TASK BRIEF: Every line with the string "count" in it belongs in your answer, so copy them all from the data.

EXTRACTED MATERIAL:
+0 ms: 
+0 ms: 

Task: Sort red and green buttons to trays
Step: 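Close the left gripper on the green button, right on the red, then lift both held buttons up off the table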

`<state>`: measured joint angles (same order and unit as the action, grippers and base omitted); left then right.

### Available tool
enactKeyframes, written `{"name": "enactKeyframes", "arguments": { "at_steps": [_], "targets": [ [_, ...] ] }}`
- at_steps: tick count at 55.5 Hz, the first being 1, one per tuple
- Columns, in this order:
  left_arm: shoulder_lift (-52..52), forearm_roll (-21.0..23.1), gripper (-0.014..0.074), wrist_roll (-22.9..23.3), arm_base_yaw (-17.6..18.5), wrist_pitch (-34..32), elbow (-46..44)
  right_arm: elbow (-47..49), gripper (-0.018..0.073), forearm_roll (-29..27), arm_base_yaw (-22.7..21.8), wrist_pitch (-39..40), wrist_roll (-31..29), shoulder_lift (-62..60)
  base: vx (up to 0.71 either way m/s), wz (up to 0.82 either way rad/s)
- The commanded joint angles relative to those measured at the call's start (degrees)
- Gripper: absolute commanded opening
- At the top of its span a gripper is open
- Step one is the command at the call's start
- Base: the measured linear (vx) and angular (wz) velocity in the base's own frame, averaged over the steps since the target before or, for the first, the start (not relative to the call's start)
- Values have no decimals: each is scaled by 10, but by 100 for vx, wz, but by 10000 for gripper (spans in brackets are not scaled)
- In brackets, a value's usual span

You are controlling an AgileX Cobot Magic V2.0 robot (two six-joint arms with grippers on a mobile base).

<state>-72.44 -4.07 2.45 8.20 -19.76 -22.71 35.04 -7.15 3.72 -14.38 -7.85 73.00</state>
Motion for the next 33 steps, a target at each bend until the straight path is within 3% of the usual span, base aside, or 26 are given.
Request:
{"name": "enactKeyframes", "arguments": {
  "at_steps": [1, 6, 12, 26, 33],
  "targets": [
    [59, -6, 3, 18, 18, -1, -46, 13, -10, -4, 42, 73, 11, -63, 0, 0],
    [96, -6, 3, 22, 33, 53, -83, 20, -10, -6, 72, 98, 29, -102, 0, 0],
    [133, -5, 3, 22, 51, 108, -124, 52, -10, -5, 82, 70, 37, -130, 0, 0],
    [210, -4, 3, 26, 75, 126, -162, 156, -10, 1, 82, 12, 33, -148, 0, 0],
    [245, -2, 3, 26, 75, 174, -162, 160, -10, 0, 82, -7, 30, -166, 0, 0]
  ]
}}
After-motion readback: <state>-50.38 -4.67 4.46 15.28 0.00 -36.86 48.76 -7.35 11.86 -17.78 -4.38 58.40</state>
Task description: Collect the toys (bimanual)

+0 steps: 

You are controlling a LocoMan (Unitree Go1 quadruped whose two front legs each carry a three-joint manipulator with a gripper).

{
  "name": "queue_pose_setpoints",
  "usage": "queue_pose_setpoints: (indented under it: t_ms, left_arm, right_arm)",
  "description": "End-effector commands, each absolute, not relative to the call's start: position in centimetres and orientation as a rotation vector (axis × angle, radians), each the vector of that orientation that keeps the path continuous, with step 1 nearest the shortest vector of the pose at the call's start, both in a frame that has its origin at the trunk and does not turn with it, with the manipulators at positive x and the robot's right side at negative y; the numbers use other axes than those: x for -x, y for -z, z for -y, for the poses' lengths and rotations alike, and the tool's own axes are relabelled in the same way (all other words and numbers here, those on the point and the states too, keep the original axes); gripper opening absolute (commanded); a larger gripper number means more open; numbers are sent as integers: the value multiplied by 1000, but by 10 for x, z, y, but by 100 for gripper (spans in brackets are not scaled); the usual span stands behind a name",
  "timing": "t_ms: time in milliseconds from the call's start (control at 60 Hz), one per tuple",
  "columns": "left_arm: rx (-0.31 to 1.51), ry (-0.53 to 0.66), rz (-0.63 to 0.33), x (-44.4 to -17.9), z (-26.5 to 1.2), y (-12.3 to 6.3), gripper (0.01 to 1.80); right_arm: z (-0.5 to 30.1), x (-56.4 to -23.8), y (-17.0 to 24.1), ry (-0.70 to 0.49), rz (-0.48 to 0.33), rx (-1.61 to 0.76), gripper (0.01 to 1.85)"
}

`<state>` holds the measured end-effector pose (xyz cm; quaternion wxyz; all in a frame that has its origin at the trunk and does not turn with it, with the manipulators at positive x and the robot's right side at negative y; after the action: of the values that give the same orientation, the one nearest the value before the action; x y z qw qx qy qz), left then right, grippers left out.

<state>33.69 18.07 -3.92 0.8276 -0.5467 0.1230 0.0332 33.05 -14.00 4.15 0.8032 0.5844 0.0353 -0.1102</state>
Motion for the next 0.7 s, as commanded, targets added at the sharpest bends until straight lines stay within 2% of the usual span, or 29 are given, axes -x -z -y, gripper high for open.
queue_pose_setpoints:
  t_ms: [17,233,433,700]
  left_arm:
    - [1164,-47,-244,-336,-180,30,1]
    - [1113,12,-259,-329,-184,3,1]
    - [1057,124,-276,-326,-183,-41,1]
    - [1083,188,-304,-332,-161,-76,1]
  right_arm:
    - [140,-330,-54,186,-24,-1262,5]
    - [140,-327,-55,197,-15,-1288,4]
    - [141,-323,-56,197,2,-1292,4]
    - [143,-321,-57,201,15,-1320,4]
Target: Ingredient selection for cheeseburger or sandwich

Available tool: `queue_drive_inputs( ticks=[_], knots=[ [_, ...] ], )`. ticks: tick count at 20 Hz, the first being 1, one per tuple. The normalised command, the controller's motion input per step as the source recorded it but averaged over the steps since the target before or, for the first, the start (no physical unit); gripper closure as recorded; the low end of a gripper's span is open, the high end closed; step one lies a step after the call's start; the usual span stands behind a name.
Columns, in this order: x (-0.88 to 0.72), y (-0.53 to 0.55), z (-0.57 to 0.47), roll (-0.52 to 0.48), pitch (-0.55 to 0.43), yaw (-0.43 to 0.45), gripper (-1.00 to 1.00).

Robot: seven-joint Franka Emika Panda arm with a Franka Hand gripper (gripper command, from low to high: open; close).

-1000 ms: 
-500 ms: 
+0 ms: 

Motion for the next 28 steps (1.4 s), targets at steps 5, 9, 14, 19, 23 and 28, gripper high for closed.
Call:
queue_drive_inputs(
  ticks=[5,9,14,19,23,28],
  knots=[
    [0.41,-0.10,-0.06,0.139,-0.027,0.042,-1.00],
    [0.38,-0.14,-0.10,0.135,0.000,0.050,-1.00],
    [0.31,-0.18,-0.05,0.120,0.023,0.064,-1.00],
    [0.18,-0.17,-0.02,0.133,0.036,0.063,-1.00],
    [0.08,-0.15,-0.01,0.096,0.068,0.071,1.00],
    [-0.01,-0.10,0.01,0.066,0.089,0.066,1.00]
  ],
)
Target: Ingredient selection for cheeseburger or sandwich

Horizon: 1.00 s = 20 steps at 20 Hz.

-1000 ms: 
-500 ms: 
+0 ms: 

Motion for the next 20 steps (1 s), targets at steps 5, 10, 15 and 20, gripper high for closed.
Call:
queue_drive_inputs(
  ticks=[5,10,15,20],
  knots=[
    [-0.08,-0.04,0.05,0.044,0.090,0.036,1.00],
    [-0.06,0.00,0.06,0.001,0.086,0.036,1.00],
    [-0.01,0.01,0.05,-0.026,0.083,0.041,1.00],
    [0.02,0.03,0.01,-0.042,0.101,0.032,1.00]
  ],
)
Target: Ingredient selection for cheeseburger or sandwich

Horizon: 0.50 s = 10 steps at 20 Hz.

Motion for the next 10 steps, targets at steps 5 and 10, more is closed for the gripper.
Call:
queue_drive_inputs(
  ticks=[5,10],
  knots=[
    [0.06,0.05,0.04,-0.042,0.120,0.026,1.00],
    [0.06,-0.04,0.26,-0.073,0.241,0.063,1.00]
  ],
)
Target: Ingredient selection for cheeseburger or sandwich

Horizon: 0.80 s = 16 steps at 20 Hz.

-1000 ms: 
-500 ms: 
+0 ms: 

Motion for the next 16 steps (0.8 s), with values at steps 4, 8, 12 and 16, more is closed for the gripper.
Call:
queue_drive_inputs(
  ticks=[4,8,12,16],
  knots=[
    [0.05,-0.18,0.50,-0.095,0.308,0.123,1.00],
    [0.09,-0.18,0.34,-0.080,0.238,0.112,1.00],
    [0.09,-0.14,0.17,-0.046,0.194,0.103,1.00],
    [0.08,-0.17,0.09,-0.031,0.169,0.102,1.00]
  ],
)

REPLY:
- at_steps: tick count at 55.5 Hz, the first being 1, one per tuple
Available tool: `queue_drive_inputs( ticks=[_], knots=[ [_, ...] ], )`. ticks: tick count at 20 Hz, the first being 1, one per tuple. The normalised command, the controller's motion input per step as the source recorded it but averaged over the steps since the target before or, for the first, the start (no physical unit); gripper closure as recorded; the low end of a gripper's span is open, the high end closed; step one lies a step after the call's start; the usual span stands behind a name.

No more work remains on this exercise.